*Task to complete*
In the entries below, identify every line with the string "light" and copy it.

*Collection entries*

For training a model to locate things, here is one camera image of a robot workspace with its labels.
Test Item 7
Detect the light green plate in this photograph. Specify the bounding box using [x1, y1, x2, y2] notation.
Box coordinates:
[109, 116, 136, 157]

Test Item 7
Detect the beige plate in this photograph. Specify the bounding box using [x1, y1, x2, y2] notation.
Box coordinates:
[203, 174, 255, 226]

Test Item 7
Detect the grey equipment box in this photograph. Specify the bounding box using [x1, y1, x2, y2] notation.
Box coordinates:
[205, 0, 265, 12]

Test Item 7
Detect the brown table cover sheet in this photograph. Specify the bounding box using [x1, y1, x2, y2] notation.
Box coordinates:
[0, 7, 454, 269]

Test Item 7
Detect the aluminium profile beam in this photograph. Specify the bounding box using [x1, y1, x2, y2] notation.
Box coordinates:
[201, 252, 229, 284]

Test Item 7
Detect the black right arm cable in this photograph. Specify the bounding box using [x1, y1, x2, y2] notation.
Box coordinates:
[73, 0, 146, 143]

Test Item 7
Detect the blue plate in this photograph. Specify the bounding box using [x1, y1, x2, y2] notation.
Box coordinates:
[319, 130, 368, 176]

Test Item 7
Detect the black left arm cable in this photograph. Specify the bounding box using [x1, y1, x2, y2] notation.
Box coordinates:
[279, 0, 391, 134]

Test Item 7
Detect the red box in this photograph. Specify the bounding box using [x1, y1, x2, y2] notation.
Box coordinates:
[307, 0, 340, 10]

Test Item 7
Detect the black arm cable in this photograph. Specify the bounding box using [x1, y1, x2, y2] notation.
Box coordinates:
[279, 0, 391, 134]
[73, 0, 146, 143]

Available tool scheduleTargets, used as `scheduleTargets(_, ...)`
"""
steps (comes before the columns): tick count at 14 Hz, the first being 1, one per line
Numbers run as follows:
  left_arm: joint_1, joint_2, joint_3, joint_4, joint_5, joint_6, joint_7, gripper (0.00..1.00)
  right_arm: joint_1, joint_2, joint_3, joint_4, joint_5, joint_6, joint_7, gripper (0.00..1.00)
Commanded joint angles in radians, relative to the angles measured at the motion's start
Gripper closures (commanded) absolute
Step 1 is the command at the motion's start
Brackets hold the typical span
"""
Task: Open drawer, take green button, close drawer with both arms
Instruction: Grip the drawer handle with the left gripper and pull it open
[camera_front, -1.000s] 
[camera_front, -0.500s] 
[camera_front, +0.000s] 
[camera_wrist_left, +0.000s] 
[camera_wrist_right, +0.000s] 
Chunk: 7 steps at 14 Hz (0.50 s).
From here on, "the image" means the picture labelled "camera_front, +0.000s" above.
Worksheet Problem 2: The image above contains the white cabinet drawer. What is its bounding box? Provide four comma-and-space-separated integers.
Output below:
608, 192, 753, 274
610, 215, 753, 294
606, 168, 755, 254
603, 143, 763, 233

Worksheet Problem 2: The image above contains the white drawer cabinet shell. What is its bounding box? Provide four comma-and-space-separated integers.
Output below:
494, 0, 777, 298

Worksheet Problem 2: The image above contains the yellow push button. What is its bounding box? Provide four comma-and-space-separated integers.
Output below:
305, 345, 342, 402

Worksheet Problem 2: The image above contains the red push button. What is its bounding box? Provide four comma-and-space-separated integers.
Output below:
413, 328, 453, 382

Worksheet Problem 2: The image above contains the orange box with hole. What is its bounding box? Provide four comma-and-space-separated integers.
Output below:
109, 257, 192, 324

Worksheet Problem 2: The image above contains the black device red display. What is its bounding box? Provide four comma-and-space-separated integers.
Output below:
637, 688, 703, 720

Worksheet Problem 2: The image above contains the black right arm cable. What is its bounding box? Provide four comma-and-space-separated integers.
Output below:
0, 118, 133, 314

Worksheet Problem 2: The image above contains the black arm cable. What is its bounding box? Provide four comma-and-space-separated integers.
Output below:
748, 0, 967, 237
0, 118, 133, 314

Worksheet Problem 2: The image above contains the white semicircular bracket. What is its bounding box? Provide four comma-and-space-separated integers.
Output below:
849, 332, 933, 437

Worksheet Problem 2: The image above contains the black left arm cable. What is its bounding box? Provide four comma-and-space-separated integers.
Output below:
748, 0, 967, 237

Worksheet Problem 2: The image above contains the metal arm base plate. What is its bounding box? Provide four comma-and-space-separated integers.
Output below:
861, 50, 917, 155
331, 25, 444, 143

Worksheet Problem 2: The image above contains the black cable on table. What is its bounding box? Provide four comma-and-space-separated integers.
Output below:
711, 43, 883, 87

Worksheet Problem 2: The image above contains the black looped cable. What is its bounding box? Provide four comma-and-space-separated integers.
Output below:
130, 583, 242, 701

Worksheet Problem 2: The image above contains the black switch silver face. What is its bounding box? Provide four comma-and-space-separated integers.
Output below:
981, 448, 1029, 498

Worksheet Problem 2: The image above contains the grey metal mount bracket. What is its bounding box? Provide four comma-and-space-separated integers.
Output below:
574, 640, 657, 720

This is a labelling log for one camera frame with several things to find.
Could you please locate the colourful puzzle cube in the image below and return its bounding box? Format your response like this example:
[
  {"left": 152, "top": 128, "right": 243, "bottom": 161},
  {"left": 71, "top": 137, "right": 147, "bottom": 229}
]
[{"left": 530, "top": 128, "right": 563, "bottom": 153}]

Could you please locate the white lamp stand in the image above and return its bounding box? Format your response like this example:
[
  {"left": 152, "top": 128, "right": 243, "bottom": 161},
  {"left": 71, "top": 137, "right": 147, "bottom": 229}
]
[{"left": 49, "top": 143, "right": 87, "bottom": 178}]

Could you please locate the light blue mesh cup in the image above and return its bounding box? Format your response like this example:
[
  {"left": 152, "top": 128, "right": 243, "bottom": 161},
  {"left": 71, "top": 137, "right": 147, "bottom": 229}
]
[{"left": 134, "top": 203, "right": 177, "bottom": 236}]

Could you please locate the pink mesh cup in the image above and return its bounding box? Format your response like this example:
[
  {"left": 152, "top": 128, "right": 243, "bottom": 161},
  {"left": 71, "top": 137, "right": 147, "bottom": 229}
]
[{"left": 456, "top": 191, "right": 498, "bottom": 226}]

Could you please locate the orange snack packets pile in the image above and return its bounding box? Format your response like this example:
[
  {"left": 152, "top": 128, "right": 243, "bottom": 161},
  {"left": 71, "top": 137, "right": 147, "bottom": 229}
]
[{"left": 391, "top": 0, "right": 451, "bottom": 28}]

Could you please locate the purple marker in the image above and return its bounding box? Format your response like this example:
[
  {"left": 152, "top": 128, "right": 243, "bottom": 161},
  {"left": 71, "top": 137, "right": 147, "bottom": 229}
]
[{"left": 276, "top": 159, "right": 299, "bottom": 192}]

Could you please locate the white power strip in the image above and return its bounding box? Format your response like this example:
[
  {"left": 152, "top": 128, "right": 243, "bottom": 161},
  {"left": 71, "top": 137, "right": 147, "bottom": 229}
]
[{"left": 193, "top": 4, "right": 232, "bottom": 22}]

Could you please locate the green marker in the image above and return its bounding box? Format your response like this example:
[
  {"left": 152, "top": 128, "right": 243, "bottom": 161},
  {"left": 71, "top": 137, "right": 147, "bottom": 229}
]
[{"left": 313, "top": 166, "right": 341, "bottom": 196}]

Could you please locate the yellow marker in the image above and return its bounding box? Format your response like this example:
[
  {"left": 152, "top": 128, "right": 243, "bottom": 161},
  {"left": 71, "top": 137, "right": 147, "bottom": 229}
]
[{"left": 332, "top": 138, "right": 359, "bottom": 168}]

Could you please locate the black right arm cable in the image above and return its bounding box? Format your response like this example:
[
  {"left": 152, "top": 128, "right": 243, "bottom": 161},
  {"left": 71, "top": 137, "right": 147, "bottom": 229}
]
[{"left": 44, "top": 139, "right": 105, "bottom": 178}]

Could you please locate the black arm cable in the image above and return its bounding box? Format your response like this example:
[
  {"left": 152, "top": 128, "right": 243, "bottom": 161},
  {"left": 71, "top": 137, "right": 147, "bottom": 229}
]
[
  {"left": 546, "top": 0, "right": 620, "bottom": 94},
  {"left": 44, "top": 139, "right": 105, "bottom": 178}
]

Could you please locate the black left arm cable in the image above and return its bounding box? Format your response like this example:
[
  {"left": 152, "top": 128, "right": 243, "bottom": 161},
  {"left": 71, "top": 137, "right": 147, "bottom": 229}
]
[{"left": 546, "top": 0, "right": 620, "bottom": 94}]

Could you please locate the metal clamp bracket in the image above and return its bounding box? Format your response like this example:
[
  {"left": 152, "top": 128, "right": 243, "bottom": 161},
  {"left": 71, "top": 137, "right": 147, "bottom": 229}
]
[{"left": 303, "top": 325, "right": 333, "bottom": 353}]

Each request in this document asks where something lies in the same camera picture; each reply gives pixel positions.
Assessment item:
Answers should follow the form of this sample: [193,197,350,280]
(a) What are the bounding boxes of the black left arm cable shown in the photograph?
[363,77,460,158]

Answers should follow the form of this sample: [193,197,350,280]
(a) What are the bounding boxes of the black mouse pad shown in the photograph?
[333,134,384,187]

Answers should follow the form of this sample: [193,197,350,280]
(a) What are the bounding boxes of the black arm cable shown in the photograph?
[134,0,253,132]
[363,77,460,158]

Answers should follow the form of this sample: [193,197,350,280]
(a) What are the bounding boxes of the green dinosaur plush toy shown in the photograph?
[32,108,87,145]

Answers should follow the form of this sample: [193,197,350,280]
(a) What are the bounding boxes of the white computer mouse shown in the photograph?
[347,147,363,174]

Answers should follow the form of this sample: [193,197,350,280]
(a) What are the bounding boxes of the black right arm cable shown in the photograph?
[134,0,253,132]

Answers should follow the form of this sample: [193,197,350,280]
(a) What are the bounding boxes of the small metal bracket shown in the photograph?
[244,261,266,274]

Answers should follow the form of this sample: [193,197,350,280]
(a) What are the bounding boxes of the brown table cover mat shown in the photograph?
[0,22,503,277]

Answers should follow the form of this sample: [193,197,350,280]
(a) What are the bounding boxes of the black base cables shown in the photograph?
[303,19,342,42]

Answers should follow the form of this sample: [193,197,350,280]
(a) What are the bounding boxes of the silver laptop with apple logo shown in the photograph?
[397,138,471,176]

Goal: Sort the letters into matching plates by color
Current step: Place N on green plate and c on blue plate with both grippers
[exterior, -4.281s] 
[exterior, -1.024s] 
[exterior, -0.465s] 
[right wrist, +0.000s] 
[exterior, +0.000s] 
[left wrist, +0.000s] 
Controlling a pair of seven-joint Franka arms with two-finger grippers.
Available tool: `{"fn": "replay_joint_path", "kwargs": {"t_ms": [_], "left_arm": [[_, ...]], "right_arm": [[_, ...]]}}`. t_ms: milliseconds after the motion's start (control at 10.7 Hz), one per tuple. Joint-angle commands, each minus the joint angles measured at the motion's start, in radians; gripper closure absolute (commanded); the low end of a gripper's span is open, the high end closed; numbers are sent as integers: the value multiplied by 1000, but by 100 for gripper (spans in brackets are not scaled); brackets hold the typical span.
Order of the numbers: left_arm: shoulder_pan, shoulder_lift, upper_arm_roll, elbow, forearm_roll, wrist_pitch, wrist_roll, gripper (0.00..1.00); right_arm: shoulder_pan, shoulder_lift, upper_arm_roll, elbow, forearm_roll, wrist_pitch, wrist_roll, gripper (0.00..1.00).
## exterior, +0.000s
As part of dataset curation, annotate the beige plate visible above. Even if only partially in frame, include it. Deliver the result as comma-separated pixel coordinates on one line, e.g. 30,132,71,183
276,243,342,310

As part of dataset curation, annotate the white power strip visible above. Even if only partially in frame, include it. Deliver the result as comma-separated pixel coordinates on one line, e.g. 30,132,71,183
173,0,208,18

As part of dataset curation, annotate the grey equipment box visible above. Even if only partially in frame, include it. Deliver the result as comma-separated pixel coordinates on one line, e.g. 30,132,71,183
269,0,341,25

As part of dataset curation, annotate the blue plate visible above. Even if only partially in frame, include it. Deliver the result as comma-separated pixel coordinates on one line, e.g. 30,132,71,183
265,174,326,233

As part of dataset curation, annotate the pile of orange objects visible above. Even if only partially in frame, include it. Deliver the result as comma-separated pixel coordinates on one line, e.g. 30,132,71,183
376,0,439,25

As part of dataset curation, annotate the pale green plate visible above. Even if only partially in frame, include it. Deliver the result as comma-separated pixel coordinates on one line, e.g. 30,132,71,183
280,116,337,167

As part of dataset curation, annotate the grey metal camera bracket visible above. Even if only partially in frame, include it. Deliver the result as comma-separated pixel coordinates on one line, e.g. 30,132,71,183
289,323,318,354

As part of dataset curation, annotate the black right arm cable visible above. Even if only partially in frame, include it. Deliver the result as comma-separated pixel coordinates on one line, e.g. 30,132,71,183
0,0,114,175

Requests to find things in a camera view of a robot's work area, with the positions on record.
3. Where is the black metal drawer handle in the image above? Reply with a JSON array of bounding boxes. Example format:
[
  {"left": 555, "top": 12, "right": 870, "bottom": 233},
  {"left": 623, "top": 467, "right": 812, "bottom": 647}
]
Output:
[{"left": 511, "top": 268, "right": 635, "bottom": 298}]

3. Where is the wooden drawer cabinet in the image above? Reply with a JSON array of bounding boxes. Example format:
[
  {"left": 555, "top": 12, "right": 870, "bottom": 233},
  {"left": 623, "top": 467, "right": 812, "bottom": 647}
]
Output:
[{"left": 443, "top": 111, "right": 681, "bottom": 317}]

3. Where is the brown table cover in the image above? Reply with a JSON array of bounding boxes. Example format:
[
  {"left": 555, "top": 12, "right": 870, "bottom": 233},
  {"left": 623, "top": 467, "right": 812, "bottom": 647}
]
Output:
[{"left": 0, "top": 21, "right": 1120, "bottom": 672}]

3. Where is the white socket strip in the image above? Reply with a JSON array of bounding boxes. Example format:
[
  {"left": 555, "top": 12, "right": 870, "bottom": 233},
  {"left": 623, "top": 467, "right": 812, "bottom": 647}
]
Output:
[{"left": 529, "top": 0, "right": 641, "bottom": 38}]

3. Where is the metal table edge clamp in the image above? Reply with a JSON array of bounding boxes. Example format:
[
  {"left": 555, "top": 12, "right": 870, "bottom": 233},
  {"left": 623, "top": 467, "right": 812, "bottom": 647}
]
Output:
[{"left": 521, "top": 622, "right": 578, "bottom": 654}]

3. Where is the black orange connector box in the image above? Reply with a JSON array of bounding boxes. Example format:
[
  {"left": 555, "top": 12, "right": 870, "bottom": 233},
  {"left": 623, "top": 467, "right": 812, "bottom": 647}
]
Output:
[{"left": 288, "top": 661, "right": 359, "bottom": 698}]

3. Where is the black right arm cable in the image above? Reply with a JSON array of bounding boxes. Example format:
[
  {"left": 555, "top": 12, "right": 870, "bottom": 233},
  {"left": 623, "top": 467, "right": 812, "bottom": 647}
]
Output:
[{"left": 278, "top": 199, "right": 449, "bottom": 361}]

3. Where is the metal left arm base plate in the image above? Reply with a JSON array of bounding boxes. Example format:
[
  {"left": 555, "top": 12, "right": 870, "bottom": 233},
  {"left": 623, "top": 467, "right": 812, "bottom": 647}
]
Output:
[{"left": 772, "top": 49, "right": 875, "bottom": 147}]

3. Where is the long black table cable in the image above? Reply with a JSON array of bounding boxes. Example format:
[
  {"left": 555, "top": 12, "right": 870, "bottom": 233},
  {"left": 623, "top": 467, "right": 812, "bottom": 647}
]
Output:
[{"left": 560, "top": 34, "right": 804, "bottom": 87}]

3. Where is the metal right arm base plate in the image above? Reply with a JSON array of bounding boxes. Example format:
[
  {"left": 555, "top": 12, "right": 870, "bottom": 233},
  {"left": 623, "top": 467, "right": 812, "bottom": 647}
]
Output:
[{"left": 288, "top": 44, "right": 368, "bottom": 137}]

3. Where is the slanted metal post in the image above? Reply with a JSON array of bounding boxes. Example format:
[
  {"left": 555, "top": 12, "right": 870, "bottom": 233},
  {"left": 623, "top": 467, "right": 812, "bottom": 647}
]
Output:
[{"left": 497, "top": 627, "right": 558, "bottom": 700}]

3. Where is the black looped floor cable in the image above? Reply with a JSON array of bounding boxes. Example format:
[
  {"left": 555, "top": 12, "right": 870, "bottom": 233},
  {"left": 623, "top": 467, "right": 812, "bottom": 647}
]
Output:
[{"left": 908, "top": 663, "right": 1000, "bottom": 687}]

*Problem solution*
Detect the light green plate in this photograph. Specify the bounding box using [x1, y1, x2, y2] notation.
Could you please locate the light blue mesh cup in the image above and return its bounding box? Format your response like this example:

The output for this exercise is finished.